Copy, from the data below, every line that has "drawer" in it.

============================================================

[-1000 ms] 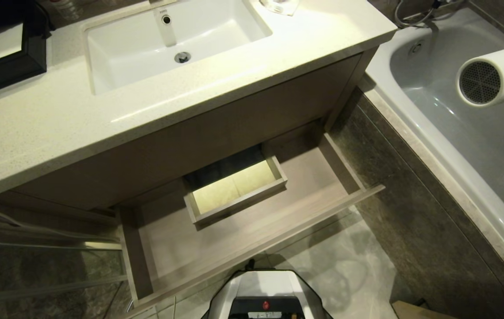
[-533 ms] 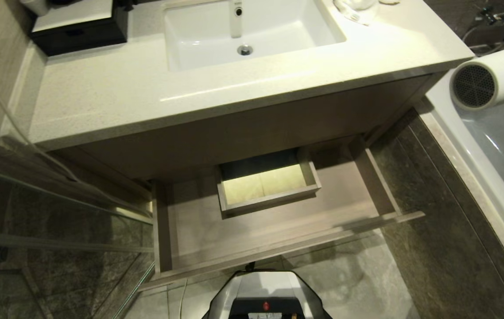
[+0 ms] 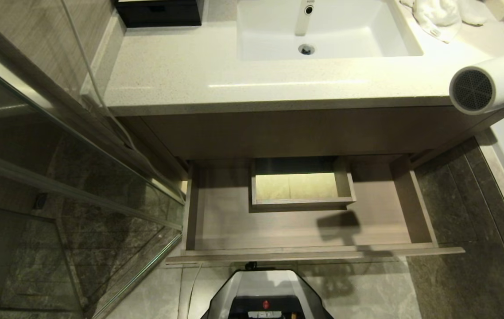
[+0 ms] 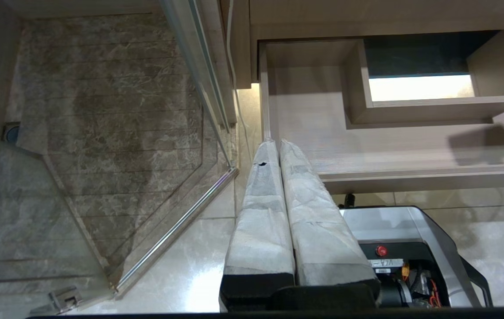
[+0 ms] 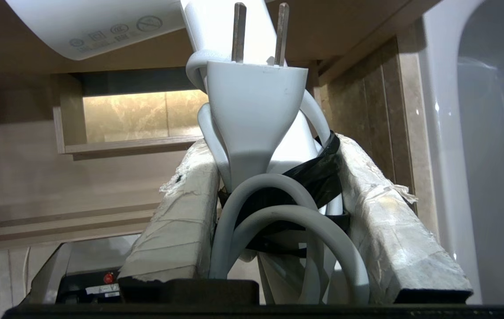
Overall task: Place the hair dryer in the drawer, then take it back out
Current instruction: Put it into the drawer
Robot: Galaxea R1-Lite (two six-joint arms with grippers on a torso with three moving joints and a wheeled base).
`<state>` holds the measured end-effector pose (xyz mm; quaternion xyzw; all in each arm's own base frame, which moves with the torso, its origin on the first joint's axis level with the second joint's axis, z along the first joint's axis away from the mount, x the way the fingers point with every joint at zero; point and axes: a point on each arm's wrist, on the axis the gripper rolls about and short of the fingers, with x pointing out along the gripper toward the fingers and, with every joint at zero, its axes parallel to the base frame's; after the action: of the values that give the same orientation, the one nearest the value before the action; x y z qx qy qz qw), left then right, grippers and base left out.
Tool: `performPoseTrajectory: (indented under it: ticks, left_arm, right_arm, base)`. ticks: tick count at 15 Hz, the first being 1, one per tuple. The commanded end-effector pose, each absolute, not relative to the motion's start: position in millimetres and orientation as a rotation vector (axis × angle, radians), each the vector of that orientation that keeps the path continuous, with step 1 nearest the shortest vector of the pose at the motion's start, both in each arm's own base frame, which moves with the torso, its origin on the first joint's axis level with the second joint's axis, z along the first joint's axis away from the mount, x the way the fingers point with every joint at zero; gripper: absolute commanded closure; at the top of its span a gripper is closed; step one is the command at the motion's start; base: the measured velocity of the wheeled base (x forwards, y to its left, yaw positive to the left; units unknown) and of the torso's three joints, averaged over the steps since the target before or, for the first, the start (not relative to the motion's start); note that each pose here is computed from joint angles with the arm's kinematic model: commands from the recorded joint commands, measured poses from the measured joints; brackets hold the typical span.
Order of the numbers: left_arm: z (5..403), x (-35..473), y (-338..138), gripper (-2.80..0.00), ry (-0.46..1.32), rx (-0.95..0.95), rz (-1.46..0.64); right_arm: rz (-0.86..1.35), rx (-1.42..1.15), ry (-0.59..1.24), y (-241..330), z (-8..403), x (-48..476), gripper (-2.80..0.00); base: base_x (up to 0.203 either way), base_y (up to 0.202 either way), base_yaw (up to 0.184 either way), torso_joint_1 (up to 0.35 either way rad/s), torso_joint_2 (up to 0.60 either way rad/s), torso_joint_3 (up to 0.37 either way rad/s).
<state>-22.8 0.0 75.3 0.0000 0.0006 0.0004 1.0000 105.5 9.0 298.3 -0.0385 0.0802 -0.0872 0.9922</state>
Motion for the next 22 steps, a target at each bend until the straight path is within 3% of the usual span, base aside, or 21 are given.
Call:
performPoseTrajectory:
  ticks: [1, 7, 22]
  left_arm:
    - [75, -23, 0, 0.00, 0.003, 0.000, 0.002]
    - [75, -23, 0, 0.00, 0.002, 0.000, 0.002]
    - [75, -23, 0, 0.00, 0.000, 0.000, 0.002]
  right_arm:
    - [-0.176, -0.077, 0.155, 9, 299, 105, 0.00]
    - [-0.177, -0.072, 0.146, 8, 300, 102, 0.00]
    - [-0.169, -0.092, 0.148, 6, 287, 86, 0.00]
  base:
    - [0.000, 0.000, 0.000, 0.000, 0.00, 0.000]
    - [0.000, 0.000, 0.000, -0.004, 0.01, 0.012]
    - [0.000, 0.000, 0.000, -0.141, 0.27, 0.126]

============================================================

- Written response -
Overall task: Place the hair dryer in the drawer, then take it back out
Current instruction: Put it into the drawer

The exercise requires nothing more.